> WHAT TO PRODUCE
From the data underneath, reproduce exactly the stretch that begins at the line with "For the evaluation set, spot the upper" and ends after the line with "Spatial labels for".

[Opening AVAILABLE DATA section]

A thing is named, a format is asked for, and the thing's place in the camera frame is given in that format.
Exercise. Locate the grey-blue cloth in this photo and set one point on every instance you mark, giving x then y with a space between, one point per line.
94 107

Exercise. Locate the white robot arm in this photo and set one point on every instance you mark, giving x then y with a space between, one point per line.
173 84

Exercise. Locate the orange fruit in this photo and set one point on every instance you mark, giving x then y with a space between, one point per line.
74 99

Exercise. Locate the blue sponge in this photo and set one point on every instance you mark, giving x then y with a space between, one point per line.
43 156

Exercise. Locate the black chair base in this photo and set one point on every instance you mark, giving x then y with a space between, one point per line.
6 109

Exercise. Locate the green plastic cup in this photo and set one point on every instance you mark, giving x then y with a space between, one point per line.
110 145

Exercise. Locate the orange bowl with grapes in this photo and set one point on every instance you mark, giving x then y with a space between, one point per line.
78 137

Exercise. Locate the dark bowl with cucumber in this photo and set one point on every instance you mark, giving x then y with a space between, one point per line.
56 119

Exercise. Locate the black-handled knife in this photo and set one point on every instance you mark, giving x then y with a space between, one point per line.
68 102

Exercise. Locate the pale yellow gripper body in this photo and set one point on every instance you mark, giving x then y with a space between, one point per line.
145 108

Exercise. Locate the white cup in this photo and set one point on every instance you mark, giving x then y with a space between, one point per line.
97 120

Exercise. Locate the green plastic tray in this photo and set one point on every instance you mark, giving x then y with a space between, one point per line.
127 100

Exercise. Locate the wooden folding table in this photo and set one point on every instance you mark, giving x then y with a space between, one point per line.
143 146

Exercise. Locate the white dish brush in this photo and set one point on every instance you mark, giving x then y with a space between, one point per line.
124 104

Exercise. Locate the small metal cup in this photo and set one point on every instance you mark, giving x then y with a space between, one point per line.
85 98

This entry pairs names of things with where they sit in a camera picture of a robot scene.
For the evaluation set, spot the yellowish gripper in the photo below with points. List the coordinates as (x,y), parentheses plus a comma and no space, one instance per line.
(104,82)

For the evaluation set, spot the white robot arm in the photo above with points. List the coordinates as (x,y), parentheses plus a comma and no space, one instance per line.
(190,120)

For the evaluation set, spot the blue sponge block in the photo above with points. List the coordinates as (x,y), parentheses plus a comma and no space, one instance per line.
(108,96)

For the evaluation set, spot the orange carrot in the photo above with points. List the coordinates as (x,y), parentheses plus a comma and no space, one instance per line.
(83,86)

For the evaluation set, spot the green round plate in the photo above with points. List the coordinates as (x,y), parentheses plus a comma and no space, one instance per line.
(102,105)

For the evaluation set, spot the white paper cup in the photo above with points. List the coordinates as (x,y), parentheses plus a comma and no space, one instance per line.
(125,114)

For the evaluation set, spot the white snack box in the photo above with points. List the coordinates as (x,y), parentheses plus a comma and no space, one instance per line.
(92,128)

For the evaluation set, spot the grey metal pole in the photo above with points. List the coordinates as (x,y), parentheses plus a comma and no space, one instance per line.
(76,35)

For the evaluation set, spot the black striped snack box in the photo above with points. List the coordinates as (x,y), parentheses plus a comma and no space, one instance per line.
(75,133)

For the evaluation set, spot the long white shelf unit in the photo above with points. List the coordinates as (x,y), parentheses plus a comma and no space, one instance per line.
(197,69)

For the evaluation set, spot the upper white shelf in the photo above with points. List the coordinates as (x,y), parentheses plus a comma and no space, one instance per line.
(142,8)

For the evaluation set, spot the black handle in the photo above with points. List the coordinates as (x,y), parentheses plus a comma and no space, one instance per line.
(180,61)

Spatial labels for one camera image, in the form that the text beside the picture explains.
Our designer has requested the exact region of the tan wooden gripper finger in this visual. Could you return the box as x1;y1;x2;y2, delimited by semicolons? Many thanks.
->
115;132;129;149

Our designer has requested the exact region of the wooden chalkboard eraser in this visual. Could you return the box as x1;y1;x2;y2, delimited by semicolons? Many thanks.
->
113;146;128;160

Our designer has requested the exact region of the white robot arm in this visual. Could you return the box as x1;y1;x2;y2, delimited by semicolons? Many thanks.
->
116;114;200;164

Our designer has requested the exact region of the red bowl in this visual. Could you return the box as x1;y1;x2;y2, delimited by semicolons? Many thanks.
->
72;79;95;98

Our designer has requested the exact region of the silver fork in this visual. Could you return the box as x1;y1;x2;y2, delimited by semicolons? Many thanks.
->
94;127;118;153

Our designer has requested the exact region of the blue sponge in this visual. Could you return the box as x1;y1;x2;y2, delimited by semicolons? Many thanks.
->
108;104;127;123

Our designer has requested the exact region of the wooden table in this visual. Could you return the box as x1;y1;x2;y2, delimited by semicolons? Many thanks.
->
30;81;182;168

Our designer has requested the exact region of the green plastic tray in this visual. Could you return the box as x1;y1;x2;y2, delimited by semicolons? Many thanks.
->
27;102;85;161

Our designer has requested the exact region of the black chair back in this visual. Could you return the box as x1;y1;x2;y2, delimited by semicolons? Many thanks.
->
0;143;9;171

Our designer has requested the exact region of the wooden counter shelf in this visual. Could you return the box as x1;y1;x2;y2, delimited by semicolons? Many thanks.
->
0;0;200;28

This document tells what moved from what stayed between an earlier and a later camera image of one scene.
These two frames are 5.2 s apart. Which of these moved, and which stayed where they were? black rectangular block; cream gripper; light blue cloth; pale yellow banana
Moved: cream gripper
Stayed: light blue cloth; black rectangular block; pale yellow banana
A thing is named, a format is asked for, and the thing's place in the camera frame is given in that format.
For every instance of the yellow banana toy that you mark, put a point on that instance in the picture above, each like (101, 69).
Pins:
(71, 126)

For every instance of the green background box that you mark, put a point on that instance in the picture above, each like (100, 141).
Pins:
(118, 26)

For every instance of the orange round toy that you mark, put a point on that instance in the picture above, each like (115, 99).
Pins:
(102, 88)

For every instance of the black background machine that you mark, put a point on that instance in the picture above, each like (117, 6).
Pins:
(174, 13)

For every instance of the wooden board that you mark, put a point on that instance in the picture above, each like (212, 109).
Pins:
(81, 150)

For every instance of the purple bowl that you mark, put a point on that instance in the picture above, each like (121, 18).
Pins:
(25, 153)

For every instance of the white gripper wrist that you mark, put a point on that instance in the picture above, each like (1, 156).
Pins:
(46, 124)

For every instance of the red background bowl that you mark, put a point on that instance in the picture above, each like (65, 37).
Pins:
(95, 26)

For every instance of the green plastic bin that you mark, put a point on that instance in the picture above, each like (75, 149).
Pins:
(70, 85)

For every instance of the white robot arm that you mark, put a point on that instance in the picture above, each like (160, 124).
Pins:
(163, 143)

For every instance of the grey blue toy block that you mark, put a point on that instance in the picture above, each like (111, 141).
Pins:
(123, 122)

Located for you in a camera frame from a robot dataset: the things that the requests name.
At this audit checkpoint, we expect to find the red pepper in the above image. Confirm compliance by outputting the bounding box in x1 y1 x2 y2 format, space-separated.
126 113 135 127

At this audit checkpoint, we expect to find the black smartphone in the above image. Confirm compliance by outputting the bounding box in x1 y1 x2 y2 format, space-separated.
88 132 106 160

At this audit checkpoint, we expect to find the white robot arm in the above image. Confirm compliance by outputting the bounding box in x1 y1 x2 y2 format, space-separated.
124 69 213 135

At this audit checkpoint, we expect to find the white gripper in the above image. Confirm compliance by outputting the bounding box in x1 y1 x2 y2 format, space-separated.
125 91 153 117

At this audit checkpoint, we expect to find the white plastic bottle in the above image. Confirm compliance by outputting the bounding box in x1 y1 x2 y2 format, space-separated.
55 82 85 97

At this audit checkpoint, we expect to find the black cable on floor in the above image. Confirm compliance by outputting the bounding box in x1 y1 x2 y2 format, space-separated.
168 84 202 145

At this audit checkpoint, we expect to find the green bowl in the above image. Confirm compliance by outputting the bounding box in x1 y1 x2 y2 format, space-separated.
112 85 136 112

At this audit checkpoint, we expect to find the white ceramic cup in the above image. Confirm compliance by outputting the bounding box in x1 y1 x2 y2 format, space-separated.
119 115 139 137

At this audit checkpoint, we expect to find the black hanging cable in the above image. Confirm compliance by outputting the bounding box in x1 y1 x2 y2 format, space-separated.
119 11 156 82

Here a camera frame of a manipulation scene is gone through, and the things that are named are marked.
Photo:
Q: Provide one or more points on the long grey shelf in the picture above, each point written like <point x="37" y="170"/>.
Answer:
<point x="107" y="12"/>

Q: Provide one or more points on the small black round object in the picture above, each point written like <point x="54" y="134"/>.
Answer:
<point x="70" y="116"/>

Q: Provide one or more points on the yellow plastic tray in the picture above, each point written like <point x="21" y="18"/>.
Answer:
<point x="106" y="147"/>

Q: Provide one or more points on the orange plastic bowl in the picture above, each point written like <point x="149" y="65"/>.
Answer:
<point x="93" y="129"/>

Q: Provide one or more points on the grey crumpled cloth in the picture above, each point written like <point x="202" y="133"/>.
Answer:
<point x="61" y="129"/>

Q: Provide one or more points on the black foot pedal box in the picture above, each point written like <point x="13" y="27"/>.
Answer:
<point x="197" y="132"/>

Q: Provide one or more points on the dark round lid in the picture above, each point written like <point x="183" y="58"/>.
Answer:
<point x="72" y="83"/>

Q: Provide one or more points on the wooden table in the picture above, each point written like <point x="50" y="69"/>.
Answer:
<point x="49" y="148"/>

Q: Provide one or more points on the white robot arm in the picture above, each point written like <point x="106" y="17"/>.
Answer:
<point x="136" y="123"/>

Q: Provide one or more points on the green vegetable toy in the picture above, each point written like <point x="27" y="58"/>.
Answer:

[Closing AVAILABLE DATA section]

> RESULT OF THE TASK
For the evaluation set, spot the upper white shelf in the photo above with points. List the coordinates as (x,y), parentheses plus a comma and no space, one instance per line.
(142,8)

For the evaluation set, spot the black handle in the photo above with points. List the coordinates as (x,y), parentheses plus a comma and no space, one instance per line.
(180,61)

Spatial labels for one camera image, in the form that the text beside the picture explains.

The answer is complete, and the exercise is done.